Which lines of the data below hold "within"? Copy each of them.

########

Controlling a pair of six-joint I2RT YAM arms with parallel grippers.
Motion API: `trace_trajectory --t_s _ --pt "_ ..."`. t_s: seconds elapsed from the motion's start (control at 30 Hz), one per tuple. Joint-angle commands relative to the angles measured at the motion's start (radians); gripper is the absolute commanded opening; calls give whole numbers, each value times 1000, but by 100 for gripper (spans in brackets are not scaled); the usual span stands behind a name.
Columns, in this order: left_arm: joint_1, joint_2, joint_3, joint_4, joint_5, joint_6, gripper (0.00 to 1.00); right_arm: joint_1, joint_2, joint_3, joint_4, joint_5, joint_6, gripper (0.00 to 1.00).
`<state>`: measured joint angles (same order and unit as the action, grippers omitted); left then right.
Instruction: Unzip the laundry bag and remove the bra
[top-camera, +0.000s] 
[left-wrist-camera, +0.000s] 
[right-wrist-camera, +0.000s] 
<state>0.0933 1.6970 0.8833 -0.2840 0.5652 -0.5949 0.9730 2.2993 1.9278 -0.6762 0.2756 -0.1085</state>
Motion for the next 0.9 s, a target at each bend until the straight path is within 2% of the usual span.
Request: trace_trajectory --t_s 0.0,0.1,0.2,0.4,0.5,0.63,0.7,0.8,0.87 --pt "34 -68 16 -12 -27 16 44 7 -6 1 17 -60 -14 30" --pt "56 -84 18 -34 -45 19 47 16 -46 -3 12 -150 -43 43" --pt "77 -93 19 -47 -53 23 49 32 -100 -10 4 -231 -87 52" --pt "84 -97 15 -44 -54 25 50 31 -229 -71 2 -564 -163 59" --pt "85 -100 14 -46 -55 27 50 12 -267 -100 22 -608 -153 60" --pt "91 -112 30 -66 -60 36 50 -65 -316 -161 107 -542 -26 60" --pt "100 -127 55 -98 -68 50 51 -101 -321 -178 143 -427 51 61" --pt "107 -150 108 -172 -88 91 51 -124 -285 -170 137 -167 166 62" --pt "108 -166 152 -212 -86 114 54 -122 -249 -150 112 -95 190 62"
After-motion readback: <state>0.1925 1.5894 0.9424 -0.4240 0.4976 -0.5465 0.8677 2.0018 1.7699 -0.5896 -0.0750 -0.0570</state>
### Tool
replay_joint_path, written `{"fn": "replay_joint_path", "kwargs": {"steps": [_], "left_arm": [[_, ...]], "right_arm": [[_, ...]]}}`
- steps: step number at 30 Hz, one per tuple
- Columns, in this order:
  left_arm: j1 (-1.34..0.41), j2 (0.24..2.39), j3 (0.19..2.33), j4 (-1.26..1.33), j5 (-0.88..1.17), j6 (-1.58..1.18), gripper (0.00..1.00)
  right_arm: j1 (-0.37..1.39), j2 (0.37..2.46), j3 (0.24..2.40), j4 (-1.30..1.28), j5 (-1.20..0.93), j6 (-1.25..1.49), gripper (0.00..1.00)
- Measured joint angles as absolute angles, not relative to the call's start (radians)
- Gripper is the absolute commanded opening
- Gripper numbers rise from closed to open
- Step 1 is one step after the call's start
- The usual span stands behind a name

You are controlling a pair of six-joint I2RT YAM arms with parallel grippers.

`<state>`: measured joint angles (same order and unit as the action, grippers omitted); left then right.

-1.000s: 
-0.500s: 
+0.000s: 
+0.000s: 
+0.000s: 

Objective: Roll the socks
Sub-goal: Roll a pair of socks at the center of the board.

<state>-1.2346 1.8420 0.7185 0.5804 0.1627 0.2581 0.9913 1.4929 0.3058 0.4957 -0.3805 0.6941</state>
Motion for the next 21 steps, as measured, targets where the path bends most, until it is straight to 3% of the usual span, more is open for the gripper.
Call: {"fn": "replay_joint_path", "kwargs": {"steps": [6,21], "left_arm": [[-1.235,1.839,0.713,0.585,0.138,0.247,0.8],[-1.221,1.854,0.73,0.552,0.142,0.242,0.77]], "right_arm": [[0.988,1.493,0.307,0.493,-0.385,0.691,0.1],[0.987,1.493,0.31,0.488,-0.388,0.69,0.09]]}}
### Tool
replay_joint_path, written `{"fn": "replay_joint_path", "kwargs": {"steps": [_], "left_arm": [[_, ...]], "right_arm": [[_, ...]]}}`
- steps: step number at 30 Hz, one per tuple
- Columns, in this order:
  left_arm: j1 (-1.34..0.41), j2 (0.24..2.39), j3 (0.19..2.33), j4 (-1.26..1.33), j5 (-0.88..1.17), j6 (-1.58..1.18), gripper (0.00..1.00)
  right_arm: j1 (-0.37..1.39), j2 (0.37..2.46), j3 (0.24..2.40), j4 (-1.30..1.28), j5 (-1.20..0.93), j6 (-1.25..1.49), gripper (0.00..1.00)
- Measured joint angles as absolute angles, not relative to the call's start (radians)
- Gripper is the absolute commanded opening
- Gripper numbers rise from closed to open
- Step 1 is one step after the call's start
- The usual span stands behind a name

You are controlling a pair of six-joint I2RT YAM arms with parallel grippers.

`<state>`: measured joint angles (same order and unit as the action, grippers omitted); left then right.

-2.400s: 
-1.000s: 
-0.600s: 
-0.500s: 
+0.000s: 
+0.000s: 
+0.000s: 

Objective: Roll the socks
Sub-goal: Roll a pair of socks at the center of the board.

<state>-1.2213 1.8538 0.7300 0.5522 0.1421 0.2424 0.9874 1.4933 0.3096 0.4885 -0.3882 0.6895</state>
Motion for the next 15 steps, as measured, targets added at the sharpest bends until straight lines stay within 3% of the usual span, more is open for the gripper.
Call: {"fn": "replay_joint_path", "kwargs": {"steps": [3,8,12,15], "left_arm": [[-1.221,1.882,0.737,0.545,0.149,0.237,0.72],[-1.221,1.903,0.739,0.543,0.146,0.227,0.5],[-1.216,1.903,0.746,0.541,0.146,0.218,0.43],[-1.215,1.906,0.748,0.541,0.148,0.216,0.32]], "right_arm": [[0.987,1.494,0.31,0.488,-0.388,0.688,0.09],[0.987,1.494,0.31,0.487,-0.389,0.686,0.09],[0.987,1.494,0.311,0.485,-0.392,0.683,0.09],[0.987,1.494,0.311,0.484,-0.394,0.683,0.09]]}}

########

* [Your solution]:
Motion for the next 0.9 s, a target at each bend until the straight path is within 2% of the usual span.
Motion for the next 15 steps, as measured, targets added at the sharpest bends until straight lines stay within 3% of the usual span, more is open for the gripper.

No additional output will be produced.